Multiscattering illumination in blended acquisition design

In traditional seismic surveys the firing time between shots is such that the records do not interfere in time. However, in the concept of blending the records do overlap, allowing much denser and wider geometries in an economic way. The blending parameters are the locations of the involved sources and their time delays (or a more complex code). A denser shot sampling and a wider aperture make that each subsurface gridpoint is illuminated from a larger number of angles and will therefore improve the image quality in terms of resolution and signal-to-noise ratio. In a next step, the illumination can be further improved by utilizing the surface-related multiples. This means that multiples can be exploited to improve the incident wavefield, e.g., by filling angle gaps in the illumination, or extending the range of angles. In this way the energy contained in the multiples now contributes to the image, rather than making it noisy. To study the illumination roperties of blended primaries and multiples, the incident wavefield at subsurface gridpoints is assessed.
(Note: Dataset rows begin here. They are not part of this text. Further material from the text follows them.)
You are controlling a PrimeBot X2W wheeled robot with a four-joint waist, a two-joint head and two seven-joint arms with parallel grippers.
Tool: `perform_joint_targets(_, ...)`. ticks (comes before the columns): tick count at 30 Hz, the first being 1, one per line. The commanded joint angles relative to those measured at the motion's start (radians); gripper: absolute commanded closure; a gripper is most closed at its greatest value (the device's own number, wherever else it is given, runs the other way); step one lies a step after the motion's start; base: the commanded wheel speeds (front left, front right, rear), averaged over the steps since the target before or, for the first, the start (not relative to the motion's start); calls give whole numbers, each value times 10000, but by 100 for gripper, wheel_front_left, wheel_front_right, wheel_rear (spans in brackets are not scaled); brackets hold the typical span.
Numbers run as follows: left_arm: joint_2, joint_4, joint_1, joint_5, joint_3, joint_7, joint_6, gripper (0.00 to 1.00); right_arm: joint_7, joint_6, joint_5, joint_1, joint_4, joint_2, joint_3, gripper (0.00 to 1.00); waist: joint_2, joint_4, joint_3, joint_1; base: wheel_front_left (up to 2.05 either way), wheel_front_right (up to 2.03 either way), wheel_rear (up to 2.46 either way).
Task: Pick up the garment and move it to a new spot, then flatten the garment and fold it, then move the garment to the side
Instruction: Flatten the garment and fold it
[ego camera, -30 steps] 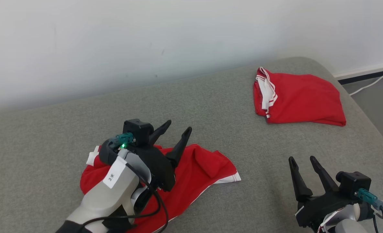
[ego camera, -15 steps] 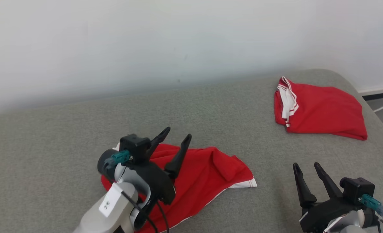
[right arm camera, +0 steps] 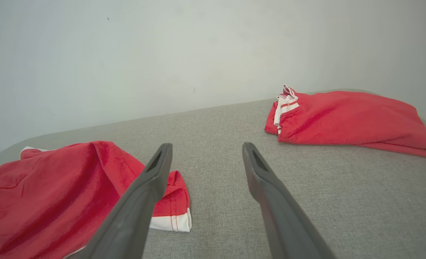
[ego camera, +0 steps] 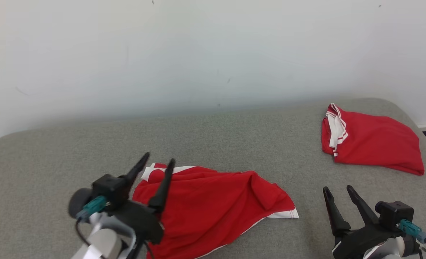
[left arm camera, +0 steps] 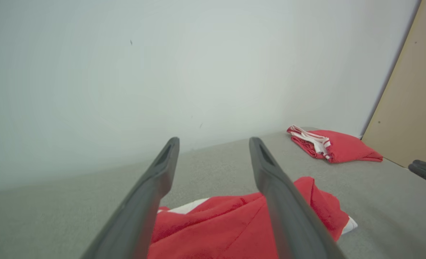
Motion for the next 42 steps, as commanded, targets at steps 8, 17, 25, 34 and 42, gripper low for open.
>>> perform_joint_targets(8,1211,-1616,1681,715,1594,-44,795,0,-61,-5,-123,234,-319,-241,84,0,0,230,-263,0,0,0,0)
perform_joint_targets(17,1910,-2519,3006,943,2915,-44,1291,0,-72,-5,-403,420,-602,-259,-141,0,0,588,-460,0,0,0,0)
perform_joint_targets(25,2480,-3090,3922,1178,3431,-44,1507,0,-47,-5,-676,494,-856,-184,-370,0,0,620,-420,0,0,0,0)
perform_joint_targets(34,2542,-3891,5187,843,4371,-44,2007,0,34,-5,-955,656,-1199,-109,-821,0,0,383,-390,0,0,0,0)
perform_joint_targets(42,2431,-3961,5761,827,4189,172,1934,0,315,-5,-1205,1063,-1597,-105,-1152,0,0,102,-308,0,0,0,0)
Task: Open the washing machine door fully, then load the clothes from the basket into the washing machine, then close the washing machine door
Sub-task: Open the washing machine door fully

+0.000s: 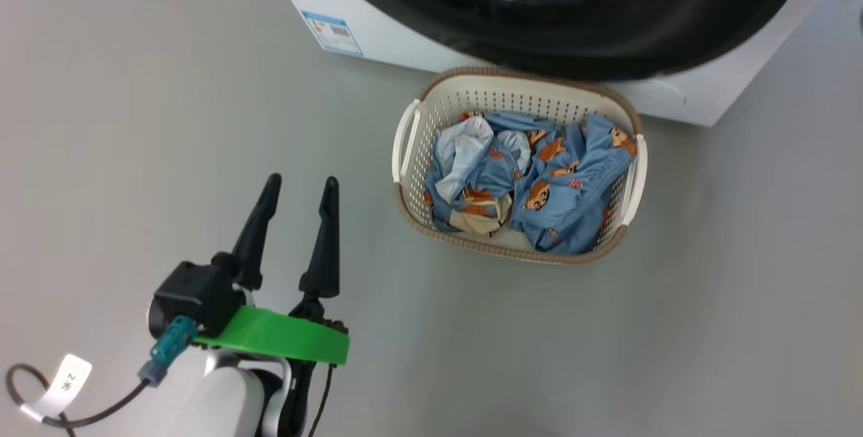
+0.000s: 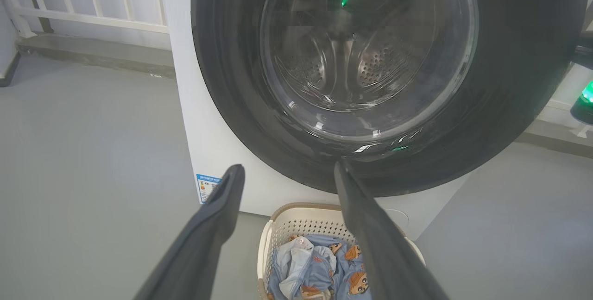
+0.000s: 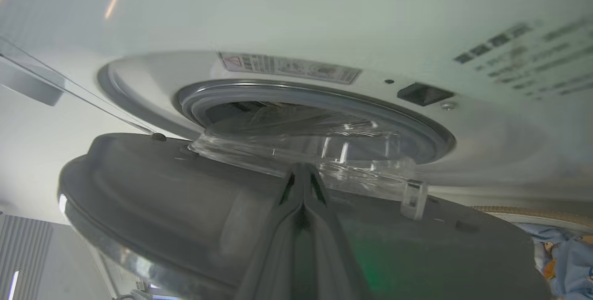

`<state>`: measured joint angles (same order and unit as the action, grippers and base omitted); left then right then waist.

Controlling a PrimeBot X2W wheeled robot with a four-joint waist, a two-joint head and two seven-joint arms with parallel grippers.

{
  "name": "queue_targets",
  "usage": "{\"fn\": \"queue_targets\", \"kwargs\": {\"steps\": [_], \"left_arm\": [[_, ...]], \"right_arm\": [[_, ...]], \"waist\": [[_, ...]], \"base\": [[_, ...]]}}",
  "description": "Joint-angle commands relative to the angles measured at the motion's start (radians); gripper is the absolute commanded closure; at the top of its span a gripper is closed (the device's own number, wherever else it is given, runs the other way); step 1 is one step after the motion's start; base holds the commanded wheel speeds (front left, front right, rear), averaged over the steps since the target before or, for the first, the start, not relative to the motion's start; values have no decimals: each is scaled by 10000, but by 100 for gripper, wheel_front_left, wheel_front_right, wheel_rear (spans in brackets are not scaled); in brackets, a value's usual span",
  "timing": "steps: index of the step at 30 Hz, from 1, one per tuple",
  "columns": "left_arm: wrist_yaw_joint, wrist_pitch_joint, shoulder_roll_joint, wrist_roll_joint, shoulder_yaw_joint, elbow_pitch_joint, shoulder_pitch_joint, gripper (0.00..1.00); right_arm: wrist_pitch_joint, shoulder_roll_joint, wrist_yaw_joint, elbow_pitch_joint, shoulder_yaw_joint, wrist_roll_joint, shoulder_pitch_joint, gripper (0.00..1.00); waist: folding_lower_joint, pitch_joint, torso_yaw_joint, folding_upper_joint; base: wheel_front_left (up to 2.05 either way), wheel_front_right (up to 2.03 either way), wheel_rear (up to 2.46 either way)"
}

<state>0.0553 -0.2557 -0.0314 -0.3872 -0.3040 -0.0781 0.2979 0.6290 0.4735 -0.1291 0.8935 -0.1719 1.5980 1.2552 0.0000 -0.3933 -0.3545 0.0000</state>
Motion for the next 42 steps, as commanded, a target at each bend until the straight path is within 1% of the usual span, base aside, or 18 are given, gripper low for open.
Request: {"fn": "queue_targets", "kwargs": {"steps": [1, 8, 15, 23, 32, 36, 42], "left_arm": [[-44, -61, -189, 13, 423, 138, -161, 0], [-260, -61, -189, 200, 727, -66, -539, 0], [-538, -61, -189, 517, 1167, -294, -1035, 0], [-825, -61, -189, 818, 1543, -534, -1569, 0], [-1096, -61, -189, 1019, 1780, -851, -1835, 0], [-1138, -61, -189, 1016, 1929, -867, -1957, 0], [-1123, -61, -189, 1030, 2055, -799, -2078, 0]], "right_arm": [[249, -418, -16, -212, -247, -101, -420, 100], [484, -651, -16, -671, -391, -32, -1690, 100], [593, -946, -16, -1435, -371, 204, -3235, 100], [667, -1129, -16, -2514, -241, 470, -4952, 100], [670, -1315, -16, -3363, -146, 640, -6332, 100], [715, -1546, -16, -3748, -116, 791, -6707, 100], [890, -1954, -16, -4066, -342, 808, -6947, 100]], "waist": [[0, 339, -22, 0], [0, 1170, -141, 0], [0, 2156, -374, 0], [0, 3031, -935, 0], [0, 3573, -1663, 0], [0, 3618, -1748, 0], [0, 3604, -1805, 0]], "base": [[0, 0, 0], [0, 0, 0], [0, 0, 0], [0, 0, 0], [0, 0, 0], [0, 0, 0], [0, 0, 0]]}}
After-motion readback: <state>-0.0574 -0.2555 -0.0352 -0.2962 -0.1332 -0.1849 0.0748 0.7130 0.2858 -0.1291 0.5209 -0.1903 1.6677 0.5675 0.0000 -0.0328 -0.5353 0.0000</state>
The incident wavefield at a specific gridpoint is a dispersed time series with a ‘complex code’, even with very simple blending parameters like time delays. This paper introduces a framework that quantitavely connects the blended source configuration at the surface with the properties of the incident wavefield in the subsurface. The spectral properties of the ‘complex code’ in the subsurface form the basis for our acquisition geometry analysis and design. In addition, the contribution of surface-multiples as illuminating wavefields is included in the design.